Task requirements:
A verbatim reproduction of the lines below, from the line containing "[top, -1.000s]" through the line containing "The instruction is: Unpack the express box", both ends included, is the whole required output.

Dataset extract:
====================

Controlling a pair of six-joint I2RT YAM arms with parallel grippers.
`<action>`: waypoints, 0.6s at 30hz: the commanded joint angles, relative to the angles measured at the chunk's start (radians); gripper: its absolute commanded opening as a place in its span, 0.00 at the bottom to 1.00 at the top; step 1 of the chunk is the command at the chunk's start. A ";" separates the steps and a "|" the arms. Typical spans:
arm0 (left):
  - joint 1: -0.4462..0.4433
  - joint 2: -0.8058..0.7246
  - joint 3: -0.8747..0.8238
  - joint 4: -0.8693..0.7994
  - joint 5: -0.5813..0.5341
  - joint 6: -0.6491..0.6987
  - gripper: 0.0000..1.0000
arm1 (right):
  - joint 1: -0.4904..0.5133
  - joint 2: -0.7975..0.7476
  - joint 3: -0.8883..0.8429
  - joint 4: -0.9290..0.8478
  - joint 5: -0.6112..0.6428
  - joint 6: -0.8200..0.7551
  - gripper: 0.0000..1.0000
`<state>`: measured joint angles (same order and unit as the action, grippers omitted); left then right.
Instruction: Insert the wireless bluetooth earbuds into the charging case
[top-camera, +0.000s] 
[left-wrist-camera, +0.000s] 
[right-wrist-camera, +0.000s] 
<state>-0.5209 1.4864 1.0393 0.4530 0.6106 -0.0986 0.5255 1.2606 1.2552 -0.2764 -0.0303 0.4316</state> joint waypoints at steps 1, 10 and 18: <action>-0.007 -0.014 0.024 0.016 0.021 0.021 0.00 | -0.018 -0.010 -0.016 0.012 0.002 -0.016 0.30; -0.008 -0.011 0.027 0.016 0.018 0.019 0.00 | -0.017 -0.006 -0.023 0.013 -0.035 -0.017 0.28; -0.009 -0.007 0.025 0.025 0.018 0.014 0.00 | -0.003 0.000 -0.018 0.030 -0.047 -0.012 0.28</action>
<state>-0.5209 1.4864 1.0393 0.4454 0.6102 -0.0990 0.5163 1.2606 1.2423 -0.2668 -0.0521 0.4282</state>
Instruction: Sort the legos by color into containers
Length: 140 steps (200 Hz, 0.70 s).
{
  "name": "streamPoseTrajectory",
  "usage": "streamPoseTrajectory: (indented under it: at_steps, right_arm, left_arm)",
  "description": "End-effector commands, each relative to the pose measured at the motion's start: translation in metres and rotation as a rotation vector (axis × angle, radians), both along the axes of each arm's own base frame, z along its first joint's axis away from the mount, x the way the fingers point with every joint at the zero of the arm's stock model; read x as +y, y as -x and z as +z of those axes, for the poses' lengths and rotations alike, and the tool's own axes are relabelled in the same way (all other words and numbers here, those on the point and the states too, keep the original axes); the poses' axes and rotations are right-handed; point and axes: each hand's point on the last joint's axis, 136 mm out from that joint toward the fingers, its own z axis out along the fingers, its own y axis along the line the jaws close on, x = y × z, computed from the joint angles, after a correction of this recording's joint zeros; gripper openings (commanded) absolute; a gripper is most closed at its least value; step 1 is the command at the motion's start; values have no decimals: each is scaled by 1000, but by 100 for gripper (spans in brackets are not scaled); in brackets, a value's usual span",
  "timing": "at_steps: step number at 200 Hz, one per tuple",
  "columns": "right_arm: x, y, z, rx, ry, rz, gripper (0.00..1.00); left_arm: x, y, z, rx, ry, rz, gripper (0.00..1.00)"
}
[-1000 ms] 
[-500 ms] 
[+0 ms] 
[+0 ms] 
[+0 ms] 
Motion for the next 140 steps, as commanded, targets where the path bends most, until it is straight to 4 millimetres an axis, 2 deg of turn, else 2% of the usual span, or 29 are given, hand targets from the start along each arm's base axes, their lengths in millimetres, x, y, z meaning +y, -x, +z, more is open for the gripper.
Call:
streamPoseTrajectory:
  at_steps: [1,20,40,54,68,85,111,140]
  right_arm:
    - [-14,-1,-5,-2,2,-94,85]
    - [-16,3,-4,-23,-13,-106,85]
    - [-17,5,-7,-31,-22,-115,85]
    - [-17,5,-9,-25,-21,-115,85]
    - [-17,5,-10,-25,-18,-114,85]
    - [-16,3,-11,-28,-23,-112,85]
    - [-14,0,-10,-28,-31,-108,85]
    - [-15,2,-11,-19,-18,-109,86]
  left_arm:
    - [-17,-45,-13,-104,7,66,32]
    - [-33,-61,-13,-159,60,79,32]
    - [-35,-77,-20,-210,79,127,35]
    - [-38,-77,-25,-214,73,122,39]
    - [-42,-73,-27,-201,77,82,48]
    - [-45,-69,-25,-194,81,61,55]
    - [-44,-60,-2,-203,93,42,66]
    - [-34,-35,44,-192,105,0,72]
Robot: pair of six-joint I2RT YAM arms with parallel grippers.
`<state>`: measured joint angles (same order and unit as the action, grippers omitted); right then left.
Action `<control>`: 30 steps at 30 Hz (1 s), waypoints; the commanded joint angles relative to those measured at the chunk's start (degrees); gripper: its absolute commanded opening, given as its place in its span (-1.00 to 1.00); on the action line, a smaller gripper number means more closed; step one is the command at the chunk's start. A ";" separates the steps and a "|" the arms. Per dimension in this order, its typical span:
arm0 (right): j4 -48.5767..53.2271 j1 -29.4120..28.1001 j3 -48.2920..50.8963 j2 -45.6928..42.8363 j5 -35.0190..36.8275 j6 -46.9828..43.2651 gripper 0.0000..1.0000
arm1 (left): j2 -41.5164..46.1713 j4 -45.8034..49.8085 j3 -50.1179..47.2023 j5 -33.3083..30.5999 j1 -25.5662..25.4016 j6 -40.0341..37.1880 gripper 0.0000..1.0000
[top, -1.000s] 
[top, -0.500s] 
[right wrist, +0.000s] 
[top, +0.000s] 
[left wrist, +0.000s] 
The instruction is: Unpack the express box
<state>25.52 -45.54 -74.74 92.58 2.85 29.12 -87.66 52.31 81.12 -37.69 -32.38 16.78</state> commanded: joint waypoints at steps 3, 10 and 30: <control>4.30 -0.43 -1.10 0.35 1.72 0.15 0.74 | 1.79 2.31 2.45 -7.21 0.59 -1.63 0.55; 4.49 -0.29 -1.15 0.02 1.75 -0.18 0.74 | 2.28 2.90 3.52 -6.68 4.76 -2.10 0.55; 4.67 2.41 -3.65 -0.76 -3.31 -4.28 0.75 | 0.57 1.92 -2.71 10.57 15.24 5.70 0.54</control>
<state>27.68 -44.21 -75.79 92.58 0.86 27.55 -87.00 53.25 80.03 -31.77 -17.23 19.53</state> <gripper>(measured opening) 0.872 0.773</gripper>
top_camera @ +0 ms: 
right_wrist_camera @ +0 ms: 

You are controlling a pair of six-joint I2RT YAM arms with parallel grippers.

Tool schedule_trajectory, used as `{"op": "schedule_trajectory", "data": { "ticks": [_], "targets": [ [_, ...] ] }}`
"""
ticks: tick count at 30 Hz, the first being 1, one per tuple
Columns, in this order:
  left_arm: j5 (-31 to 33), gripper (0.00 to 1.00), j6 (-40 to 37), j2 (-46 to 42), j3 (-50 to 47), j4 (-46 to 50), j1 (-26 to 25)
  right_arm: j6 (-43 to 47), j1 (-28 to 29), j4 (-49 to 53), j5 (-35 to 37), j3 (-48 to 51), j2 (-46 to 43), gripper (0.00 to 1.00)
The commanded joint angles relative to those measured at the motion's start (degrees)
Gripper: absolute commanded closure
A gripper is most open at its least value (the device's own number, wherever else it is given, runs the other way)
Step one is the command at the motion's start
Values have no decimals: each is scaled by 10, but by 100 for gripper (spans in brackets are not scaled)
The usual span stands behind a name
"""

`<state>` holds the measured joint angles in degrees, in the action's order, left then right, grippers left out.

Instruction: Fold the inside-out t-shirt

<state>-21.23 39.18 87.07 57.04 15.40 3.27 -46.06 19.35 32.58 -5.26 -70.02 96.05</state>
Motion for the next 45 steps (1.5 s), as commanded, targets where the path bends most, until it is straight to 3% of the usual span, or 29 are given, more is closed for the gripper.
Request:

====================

Solved problem:
[top, -1.000s] 
[top, -0.500s] 
[right wrist, +0.000s] 
[top, +0.000s] 
[left wrist, +0.000s] 
The instruction is: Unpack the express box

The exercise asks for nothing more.